The Dubai company allegedly sold the exact same equipment back to Adani Group-controlled businesses in India at massively inflated prices, in some instances said to be eight times the sale price.
According to the allegations in the file, the effect of these transactions was that the Adani Group spent an average 400% more for the materials. That money was allegedly paid to a company Indian authorities allege was owned through a series of shell companies leading to a Mauritius trust controlled by Vinod Adani.
If true, one effect of the alleged scheme would have been to move vast sums of money from the Adani Group’s domestic accounts into offshore bank accounts where it could no longer be taxed or accounted for.
Because tariffs for using electricity transmission networks are determined partly by what they cost to build, if the DRI’s accusations are correct, the overvaluation of capital goods would have been likely to have led to higher power prices for Indian consumers……
The Australian loan
The Adani Group, or a linked entity, has reportedly been granted “conditional approval” for the US$700m (AU$900m) concessional loan from Naif, the Australian government investment fund.
But due to secrecy around the operation of the investment fund, it is not clear whether the loan application discloses the existence of the DRI notice or the ongoing legal proceedings, or whether the applicant is required to do so under the Naif’s anti-money laundering provisions……

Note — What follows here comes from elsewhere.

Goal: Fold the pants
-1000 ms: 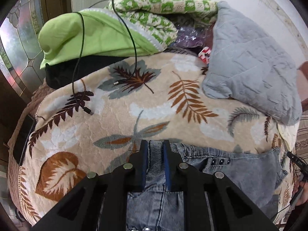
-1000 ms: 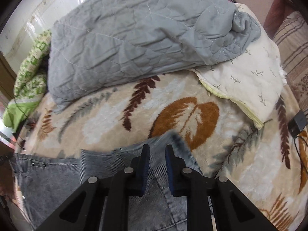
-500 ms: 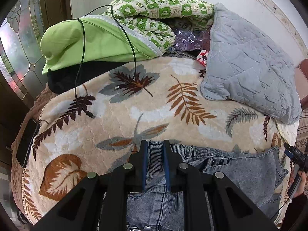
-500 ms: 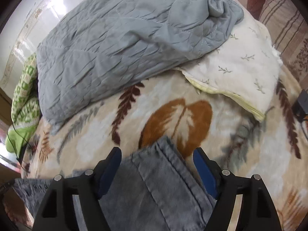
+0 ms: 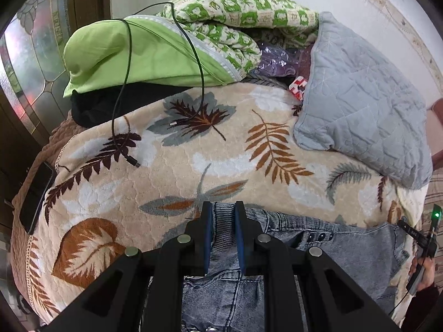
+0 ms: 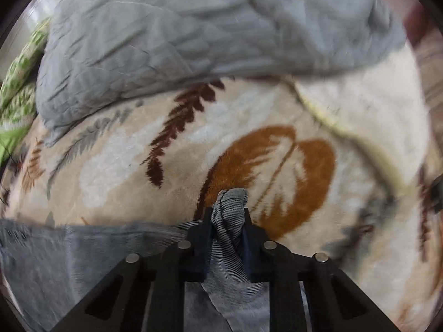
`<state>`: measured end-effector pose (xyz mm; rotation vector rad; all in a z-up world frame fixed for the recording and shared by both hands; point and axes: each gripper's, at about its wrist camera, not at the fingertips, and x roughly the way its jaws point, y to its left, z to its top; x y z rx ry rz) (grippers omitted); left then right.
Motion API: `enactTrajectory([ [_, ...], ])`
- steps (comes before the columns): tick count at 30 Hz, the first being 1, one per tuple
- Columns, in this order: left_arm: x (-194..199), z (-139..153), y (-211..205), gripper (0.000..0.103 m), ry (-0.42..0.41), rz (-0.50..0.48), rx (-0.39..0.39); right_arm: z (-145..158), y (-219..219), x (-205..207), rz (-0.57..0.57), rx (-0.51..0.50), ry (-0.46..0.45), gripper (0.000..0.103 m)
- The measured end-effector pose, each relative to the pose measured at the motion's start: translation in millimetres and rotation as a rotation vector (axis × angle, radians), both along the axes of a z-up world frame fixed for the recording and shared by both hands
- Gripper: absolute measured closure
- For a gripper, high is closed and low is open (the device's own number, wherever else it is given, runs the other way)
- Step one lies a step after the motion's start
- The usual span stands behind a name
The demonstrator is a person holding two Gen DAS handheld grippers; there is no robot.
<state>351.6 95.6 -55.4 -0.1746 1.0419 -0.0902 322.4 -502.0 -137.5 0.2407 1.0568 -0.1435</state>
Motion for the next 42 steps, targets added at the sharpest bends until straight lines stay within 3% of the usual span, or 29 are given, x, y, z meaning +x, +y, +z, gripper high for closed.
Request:
enactTrajectory([
  [9,-49,48,31,0.088,-0.107,0.029,-0.11,110,-32,-85,-0.117,0.011,-0.285,0.087],
  [12,-75,57,44,0.088,-0.143,0.031,-0.155,120,-40,-125,-0.156,0.028,-0.34,0.087],
  [18,-150,45,66,0.088,-0.175,-0.001,-0.198,84,-32,-204,-0.129,0.077,-0.275,0.087],
  [21,-194,30,71,0.088,-0.163,-0.017,-0.157,64,-23,-251,-0.114,0.089,-0.249,0.087],
  [26,-239,-6,83,0.088,-0.08,-0.002,-0.14,40,-11,-318,-0.094,0.122,-0.221,0.087],
  [31,-261,-55,100,0.09,0.027,0.061,-0.14,18,6,-349,-0.052,0.129,-0.154,0.087],
  [34,-266,-74,108,0.093,0.069,0.11,-0.053,4,5,-358,-0.052,0.184,-0.089,0.081],
  [37,-273,-75,123,0.093,0.088,0.142,-0.064,2,-8,-366,-0.071,0.255,-0.064,0.068],
  [40,-281,-55,128,0.093,0.029,0.142,-0.056,14,-27,-381,-0.111,0.304,-0.151,0.041],
  [42,-285,-35,117,0.093,-0.03,0.114,-0.055,26,-41,-387,-0.142,0.343,-0.24,0.038],
])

The Guardian is publishing excerpts from the DRI file in the interests of ensuring Naif, as well as the public, have access to as much relevant information as possible in assessing whether Adani or linked companies would be suitable recipients of public money.
In a separate case last year, six Adani subsidiaries were listed among 40 other companies being investigated for allegedly running a similar price-inflation scheme. The companies are accused of inflating the price of coal imports from Indonesia to hide profits in overseas tax havens.
The DRI and the ED did not respond to a request to clarify the status of the investigations.